Assignment 2 Specification SWE5204 Advanced Databases and Big Data

Assignment 2 Specification

Advanced Databases and Big Data
Course/Program BEng Software Engineering & BSc (Hons) Computing
Module Name SWE5204: Advanced Database and Big Data
Assessment Number 2 of 2
Assessment Type (and weighting) Project output (50% of overall mark)
Assessment Name Data Science and Big Data
Issue Date 19 November 2021
Assessment Submission Date
Assessment item Due Date Weight

1 Assignment 2 05 January 50%

2022 by 23:55

Learning Outcomes Assessed

LO3: Apply appropriate database concepts and techniques to solve given problems.

LO4: Demonstrate the application of appropriate Big Data tools for advanced analytics


BoltFlix is an on-demand movie company that operates all over the world via the internet.
The company has generated a huge amount of data on movie ratings over the years. They
want to write an article analysing movie ratings by the critics and audiences. The report
should also justify the budget of the movies.
You have joined BoltFlix recently as a Junior Data Scientist. They want you to analyse movie
data for the years 2007 to 2001. Since they have never done any data analysis on the data,
they do not know exactly what they want to see or need. They have asked you to look at the
data and tell a story about the data.

Part 1: Solving Data Science Problem

Exploring the Data:

You must analyse the data very carefully by running some simple tests in R and you have set
up the following tasks, which are agreed upon by your team leader. For the following tasks,
you must write code and generate graphs (at least one graph per task).
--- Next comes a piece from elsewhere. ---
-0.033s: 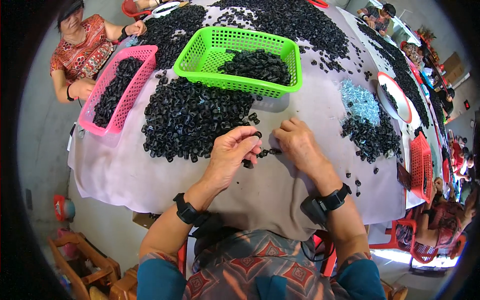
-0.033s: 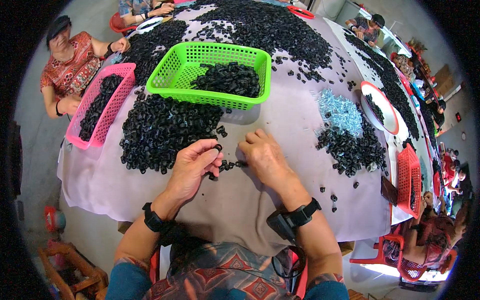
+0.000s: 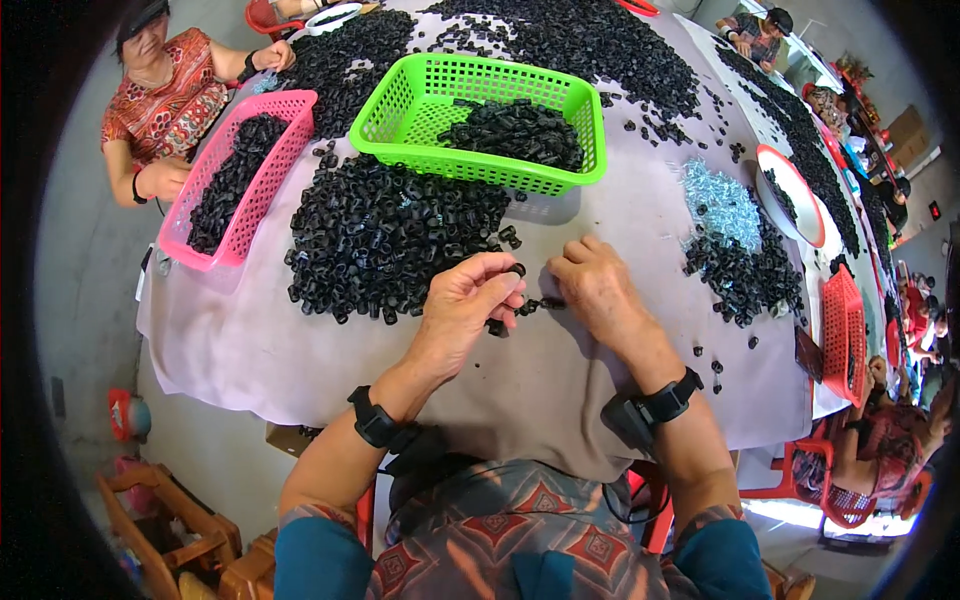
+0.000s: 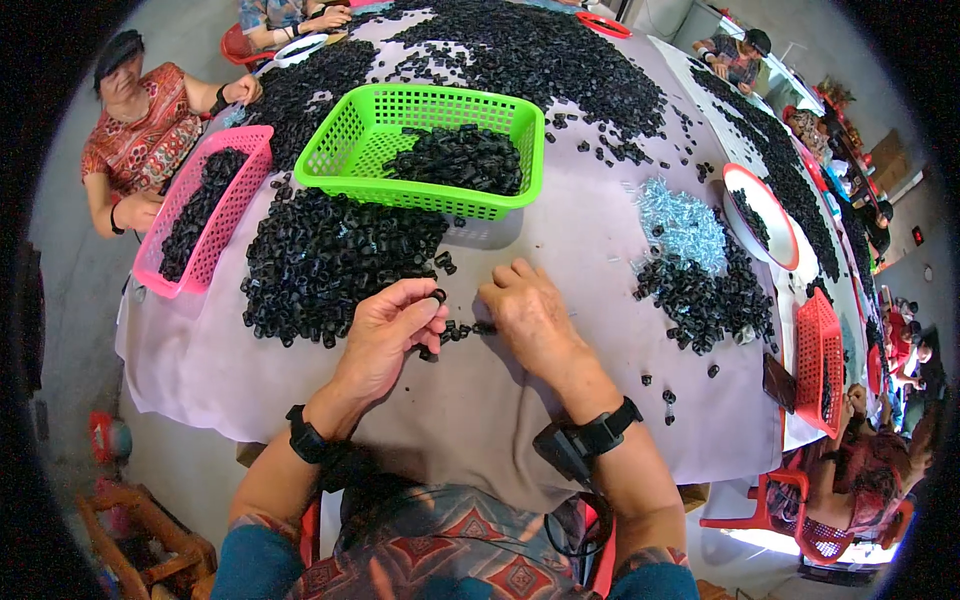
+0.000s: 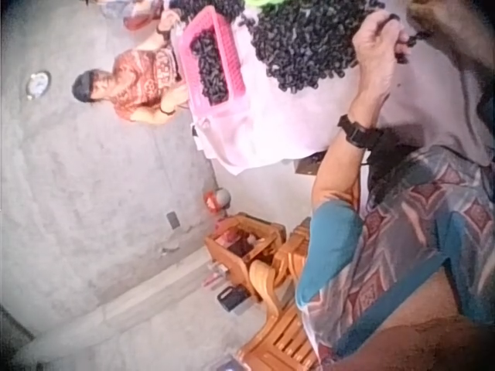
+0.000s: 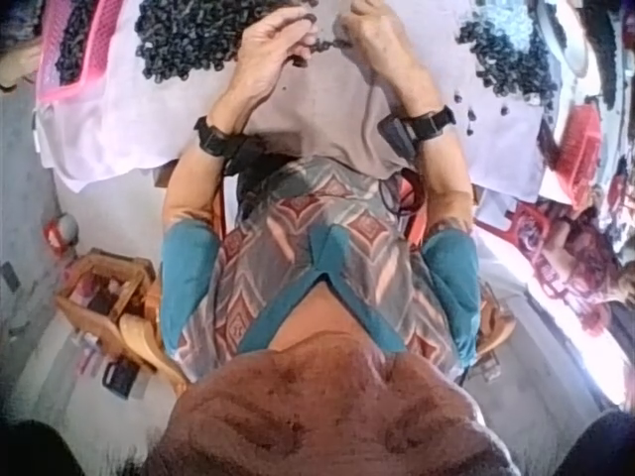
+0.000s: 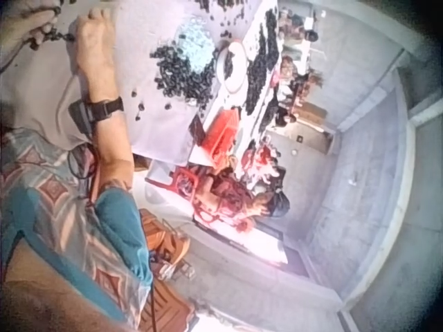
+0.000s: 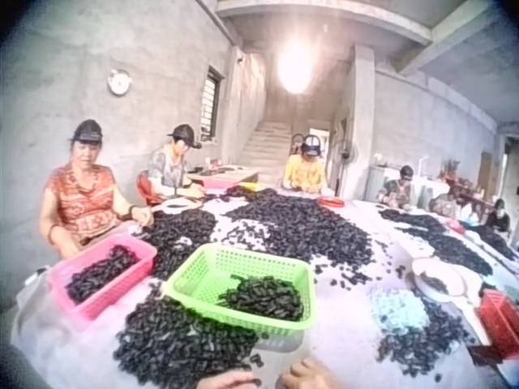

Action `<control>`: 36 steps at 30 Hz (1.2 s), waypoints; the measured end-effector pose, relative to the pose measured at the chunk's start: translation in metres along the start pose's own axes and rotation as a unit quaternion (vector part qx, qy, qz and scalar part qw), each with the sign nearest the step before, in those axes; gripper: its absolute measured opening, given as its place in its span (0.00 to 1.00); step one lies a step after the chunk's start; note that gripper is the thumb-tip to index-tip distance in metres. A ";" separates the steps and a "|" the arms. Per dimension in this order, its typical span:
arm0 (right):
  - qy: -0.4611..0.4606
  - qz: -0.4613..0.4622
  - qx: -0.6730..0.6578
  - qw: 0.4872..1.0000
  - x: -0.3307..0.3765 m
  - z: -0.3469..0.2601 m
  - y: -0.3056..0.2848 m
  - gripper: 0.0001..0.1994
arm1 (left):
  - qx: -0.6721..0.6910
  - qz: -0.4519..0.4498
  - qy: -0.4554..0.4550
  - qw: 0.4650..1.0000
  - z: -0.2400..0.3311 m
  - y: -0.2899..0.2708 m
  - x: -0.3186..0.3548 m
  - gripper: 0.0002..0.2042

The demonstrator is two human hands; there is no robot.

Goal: The recorder is sorting small black plastic components and placing them into colored baskets at a workshop table.

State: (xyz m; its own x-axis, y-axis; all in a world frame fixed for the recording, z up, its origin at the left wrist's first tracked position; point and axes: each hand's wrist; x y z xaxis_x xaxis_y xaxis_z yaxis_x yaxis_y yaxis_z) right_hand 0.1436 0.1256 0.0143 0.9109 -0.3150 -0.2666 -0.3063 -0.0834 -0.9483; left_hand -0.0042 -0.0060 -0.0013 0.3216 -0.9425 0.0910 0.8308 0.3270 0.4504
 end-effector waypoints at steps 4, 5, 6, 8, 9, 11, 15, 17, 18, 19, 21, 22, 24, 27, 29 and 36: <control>0.025 0.014 0.038 0.999 0.000 -0.007 0.003 0.07 | 0.002 -0.002 -0.005 1.000 -0.002 0.001 0.000 0.10; 0.028 0.026 0.038 0.999 0.000 -0.006 0.004 0.07 | 0.007 -0.007 -0.006 1.000 -0.002 0.000 0.000 0.10; 0.034 0.037 0.040 0.998 0.001 -0.004 0.005 0.07 | 0.006 -0.007 -0.005 1.000 -0.002 0.000 0.000 0.10; 0.052 0.046 -0.028 0.997 0.002 0.005 0.008 0.07 | 0.000 -0.018 -0.011 1.000 -0.001 0.000 0.000 0.10; 0.069 0.053 -0.096 0.992 0.000 0.006 0.008 0.08 | 0.000 -0.018 -0.011 1.000 -0.002 0.000 0.000 0.10; 0.103 0.070 -0.185 0.975 0.001 0.002 0.002 0.09 | 0.002 -0.011 -0.012 1.000 -0.002 -0.001 0.000 0.11; 0.140 0.130 -0.488 0.852 -0.002 -0.002 0.005 0.07 | 0.000 -0.017 -0.015 1.000 -0.003 0.000 0.000 0.11; 0.169 0.109 -0.566 0.800 -0.002 -0.010 0.001 0.06 | -0.002 -0.014 -0.018 1.000 -0.003 0.000 0.001 0.11; 0.195 0.087 -0.638 0.740 -0.002 -0.014 -0.001 0.05 | -0.001 -0.015 -0.018 1.000 -0.004 0.000 0.000 0.11; 0.195 0.087 -0.637 0.740 -0.002 -0.017 -0.001 0.05 | -0.003 -0.016 -0.020 1.000 -0.004 0.000 0.000 0.11; 0.186 0.077 -0.669 0.716 -0.002 -0.023 0.000 0.05 | -0.004 -0.016 -0.022 1.000 -0.004 0.001 0.001 0.10; 0.186 0.076 -0.669 0.716 -0.002 -0.026 0.000 0.05 | -0.002 -0.019 -0.020 1.000 -0.003 0.002 0.001 0.10; 0.155 0.126 -0.626 0.754 -0.002 -0.030 0.001 0.05 | -0.001 -0.021 -0.018 1.000 -0.004 0.002 0.002 0.10; 0.149 0.151 -0.596 0.774 -0.002 -0.029 0.004 0.05 | 0.000 -0.028 -0.020 0.999 -0.005 0.002 0.001 0.10; 0.159 0.142 -0.590 0.779 -0.001 -0.027 0.004 0.04 | -0.013 -0.034 -0.016 0.999 -0.004 0.002 0.002 0.10; 0.145 0.159 -0.586 0.781 -0.004 -0.034 0.009 0.03 | -0.024 -0.038 -0.026 0.999 -0.004 0.003 0.001 0.10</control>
State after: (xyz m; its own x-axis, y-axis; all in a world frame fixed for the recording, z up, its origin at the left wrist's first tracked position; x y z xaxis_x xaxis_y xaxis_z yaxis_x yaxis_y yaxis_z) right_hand 0.1277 0.0937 0.0131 0.6880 -0.6831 -0.2451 -0.7021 -0.7120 0.0135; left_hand 0.0005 -0.0055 -0.0039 0.2348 -0.9664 0.1050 0.8728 0.2571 0.4149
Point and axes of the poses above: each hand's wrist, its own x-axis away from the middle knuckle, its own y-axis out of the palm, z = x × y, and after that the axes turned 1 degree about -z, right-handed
1. Explore your dataset (using str, nrow etc.) and explain your understanding
2. How Genre impacts the budget of the movie?
3. Is there any relation between the critic rating and the budget?
4. Is there any relationship between the audience ratings and the budget?
5. Show the correlation between audience and critic ratings has evolved throughout the
years by movie genre. (Request from the CEO)

In your report, you must add the code, graphs and explanation for each of the tasks.

Advanced Analytics:
Once you have completed the above tasks, your manager gives you an extended Movie data
set. The dataset contains more columns than the previous one. Using this new data set, you
should complete the following tasks.

1. They give you the following graph as the R code is not found. You need to recreate
the graph by writing R code. You must use the Grammar of Graphics to recreate the
following graph. You must also explain your code and display the output at each step.
2. Write R code to find the trend of the Day of the week that most/least movies were
released compared to other days. (Provide graph with code in the report)
3. Identify if the profit of a movie depends on any of the features in this data set
4. Use ggplot and boxplot to identify if there is an anomaly in the data?
5. Find if there is any further insight you can find from this data set

Note: You must provide code, graphs and appropriate explanations for each of the sub-tasks.
Also, you need to copy and paste your R code in your report. Screenshots will not be

Demonstration: You must demonstrate your data science solution via Zoom. The date and
time of the demonstration will be published via Moodle in due course.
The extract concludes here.